What the ALLIANCE hustings event told us about the 3rd sector’s role in integration

Written by: Benjamin McElwee, Third Sector Health and Social Care Support Team, the ALLIANCE

Published: 13/04/2016

Benjamin McElwee, Third Sector Health and Social Care Support Team, reflects on issues raised at our recent hustings.

Less than a month to go and the Scottish Parliament election is nearly upon us.  Health and social care came to the fore during the last term of the Scottish Parliament, with the passing of the Public Bodies (Joint Working) (Scotland) Act 2014, and as the manifestos are published for the next term it looks like it’ll be a key debating point over the coming weeks.

With this in mind, the ALLIANCE held a busy hustings for members debating the key issues on 4 April 2016.  Many areas were covered, including those highlighted in our ‘2 Million Expert Voices’ manifesto, not least the integration of health and social care.
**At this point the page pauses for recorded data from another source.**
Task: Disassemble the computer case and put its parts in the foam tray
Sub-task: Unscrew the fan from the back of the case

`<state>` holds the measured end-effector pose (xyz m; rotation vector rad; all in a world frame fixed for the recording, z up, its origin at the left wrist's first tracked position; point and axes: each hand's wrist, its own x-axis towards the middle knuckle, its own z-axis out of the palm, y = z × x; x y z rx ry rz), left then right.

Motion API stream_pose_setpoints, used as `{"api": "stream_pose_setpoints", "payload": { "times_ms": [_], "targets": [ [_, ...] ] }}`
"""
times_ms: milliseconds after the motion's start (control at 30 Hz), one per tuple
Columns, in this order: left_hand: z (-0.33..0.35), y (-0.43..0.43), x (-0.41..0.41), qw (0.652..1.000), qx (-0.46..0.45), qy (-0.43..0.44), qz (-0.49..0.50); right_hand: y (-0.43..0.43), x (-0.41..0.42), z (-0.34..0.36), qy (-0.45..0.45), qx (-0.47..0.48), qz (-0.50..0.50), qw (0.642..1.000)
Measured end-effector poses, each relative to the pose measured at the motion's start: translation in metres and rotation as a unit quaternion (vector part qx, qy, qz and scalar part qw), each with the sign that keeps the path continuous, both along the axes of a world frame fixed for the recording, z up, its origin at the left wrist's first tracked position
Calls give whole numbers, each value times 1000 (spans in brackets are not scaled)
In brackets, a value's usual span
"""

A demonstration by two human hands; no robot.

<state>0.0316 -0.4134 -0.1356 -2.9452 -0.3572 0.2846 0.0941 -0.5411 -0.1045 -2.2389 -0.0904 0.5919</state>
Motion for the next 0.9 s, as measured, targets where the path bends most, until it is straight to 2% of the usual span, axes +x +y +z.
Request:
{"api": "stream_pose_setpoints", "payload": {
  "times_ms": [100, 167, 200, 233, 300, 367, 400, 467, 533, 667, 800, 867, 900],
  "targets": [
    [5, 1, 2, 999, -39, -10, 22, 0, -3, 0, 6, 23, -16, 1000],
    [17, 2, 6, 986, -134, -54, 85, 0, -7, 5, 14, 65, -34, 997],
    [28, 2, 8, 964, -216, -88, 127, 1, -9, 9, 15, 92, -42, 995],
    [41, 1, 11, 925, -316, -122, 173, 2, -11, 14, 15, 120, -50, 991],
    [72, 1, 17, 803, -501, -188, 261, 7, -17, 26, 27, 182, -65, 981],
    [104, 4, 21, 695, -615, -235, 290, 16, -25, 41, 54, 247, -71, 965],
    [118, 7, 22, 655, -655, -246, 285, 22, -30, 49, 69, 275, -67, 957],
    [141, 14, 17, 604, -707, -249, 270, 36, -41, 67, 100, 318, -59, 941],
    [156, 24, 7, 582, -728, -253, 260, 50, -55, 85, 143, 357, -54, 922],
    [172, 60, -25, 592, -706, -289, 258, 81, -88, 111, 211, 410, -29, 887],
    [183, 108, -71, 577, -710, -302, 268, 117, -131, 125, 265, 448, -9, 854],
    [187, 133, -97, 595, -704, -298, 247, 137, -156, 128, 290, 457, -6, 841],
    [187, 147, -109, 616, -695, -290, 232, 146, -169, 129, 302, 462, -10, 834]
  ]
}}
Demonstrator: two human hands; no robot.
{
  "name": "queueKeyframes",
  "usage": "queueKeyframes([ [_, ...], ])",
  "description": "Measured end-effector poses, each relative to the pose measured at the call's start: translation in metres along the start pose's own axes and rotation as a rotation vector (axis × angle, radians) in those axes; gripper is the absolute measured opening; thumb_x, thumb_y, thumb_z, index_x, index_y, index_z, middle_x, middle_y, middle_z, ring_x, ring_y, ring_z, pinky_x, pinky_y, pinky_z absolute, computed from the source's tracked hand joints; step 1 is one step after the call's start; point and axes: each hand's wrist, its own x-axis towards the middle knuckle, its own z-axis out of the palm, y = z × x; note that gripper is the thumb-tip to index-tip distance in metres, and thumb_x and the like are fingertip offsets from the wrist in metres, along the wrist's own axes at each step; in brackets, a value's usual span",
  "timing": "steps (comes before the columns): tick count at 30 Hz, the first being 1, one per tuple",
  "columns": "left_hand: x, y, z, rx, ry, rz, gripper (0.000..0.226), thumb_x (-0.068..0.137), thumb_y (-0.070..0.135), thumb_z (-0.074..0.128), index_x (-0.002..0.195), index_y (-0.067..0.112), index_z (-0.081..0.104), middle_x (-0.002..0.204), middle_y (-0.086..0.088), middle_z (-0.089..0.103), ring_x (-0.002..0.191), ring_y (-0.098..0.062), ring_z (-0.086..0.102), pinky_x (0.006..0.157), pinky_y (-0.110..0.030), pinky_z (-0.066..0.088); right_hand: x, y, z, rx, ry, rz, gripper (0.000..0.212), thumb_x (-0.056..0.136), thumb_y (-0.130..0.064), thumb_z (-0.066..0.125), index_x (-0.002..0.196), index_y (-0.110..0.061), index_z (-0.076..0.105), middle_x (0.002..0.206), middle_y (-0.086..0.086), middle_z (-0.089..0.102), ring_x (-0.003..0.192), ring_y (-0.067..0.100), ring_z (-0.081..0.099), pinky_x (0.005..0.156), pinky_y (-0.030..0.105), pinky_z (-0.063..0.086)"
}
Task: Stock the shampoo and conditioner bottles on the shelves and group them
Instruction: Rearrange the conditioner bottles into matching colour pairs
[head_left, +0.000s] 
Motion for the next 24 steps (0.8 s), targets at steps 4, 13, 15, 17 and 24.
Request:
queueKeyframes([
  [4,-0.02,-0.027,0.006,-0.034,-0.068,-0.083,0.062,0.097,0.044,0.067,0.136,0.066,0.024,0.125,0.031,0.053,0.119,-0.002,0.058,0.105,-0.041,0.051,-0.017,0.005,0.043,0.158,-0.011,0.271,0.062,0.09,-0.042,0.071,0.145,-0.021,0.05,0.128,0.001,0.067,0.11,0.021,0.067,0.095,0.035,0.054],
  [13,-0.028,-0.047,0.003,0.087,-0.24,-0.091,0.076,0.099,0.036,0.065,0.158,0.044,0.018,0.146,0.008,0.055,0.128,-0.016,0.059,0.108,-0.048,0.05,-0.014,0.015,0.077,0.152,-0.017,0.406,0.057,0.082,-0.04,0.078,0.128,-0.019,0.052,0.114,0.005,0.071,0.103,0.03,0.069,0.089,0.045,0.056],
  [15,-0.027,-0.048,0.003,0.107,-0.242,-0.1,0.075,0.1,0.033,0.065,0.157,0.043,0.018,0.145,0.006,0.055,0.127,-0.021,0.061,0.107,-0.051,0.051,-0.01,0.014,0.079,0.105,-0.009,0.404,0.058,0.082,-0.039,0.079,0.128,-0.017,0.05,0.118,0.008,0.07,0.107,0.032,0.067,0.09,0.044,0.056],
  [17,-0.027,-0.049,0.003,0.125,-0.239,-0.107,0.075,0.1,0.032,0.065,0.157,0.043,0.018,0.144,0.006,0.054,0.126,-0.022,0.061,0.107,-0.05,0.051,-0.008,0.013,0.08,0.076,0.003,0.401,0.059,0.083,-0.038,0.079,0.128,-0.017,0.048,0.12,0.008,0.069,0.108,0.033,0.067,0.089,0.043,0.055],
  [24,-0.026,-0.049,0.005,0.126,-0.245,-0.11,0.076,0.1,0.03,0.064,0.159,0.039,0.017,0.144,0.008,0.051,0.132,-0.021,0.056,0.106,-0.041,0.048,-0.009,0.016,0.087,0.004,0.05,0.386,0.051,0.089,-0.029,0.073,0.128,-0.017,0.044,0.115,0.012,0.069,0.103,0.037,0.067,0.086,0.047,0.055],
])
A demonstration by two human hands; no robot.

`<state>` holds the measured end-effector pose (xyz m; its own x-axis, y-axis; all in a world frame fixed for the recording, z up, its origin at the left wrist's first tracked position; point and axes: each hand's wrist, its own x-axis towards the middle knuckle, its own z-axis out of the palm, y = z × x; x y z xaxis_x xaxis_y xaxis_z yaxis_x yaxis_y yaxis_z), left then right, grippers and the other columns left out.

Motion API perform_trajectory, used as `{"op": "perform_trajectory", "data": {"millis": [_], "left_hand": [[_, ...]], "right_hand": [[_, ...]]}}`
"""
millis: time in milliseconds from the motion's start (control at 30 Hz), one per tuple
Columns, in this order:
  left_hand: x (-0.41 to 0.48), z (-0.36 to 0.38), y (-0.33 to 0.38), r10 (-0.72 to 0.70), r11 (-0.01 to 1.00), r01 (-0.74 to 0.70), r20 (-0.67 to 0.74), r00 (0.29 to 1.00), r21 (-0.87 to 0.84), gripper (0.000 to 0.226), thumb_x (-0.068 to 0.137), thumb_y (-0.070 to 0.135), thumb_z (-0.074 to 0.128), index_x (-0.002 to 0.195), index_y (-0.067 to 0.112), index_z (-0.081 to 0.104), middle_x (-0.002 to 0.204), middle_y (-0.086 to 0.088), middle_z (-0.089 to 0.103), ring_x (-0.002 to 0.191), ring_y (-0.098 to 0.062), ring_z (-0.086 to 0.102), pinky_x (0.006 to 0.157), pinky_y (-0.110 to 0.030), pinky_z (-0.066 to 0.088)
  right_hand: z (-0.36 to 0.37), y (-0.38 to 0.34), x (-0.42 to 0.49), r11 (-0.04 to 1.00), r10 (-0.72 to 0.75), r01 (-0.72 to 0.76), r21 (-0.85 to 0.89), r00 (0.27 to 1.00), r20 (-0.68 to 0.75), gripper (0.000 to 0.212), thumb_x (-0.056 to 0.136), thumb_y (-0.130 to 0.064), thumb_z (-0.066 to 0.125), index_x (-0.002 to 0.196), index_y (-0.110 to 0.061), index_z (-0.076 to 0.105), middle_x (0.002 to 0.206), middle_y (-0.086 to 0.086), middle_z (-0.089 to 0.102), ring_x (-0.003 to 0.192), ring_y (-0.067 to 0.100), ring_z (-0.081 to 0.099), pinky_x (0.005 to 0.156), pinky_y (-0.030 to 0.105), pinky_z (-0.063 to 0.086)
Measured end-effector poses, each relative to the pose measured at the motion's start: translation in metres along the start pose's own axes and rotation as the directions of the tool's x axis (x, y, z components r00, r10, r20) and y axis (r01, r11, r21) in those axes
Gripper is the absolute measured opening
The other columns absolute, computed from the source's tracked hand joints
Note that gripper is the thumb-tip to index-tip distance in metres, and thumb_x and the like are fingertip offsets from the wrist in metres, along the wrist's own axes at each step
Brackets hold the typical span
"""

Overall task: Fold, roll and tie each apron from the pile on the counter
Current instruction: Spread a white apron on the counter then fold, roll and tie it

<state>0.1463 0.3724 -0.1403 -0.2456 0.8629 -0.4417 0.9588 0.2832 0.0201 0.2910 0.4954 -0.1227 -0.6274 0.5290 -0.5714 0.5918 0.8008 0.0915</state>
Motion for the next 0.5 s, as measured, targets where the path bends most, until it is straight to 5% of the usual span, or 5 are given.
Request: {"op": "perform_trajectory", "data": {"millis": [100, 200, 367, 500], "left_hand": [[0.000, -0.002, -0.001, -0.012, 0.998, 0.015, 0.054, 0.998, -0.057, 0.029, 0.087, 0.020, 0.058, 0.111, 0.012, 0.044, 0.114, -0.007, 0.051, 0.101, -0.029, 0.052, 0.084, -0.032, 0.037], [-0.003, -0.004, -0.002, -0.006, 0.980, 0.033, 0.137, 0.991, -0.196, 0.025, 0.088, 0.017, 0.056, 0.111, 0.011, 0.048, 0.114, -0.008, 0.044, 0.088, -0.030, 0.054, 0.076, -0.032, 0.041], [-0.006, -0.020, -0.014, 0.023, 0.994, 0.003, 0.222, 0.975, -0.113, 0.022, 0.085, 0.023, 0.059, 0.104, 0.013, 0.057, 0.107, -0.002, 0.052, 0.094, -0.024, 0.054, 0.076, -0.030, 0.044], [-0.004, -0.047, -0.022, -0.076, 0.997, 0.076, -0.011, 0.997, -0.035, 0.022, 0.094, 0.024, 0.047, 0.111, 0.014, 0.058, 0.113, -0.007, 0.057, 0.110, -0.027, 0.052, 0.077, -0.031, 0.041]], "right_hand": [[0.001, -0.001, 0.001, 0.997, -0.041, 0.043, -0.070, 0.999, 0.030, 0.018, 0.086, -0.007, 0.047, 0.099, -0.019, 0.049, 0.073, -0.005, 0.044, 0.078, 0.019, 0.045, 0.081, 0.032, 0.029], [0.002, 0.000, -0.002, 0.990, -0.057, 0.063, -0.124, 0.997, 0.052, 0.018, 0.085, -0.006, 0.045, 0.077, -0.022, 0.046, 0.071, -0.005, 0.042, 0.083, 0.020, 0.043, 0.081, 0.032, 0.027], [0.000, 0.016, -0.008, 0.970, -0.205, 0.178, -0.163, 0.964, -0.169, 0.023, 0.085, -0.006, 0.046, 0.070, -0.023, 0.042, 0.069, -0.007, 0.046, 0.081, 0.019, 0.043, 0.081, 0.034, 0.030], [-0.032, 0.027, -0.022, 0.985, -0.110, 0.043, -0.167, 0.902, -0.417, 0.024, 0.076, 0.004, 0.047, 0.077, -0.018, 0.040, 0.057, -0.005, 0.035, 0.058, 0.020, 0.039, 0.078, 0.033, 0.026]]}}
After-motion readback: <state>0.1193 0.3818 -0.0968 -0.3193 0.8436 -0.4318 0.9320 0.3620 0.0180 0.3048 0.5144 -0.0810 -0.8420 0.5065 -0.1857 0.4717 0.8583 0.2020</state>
Jenny Marra, Scottish Labour’s Equalities spokesperson, highlighted the impact of ongoing cuts to local authority funding.  In some areas, this has led to paid carers covering their own travel costs, zero hour contracts and accountability as individuals at SSSC tribunals.  Ms Marra argued that care workers are not professionalised in the way they need to be and don’t have a strong voice to argue for better working conditions.

Shona Robison, representing the SNP, countered by highlighting the Scottish Government’s recent £250m injection each year to support health and social care integration.  She noted that this aims to increase community health services, move towards outcomes focused social care and ensure integration is focused on pooling of budgets – with a strong third sector voice.

Whilst it was heartening to hear all of the above – third sector representatives do not have voting rights on integrated joint boards (IJBs), and often do not have a seat at the table when it comes to the commissioning of services and strategic planning groups. Furthermore, within health, and not just social care, there needs to be a real drive towards person centred care – delivering the right treatment for people at the right time to enable the outcomes that they themselves want to see – instead of being process-driven.

Members of the audience (and the panel) raised concerns about postcode lotteries for treatment, waiting lists, access to care in the community, and carers’ breaks.  Jenny Marra said that shadow IJBs had been in place for months, and that “we need to keep a weekly, if not daily brief, on how this [disparity] is happening in our local communities, because it’s not good enough” and that there should be “much more strict legislative timescales on the sharing of best practice”, alongside ensuring greater third sector involvement on IJBs.  I personally agree with the idea of enforcing the sharing of best practice, as it is a step in the right direction towards ensuring that the silo-mentality is not, by law, allowed to continue.

Andy Wightman of the Scottish Greens argued that people should hold their local Health and Social Care Partnerships accountable to ensure they get “best practice”. Shona Robison said that the new outcomes framework underpinning integration would encourage reporting.  However, a member of the audience made the salient point that a term like ‘Quality of Life’, used in the framework, remains vague, and “people from a medical background will have a different attitude to what that means than people with a social background of inclusiveness”.

Ms Robison gave an indication that the restructuring of the health and social care landscape is far from over – and that if elected, the SNP intends for the third sector to be further involved in the strategic commissioning process, “not just bidding for contracts, but part of the discussions about what services are required in the area”.

It was an interesting session overall that acknowledged key challenges to the implementation of integration, and reiterated a commitment to achieving outcomes for people that are not merely about hitting targets and following process but that consider individual life-stories, needs and wants, and how the third sector’s involvement will be crucial in achieving this.  However, it is only by August 2017 when the first annual reports from all the health and social care partnerships (HSCPs) will have been published, that we will see to what extent these commitments have been realised.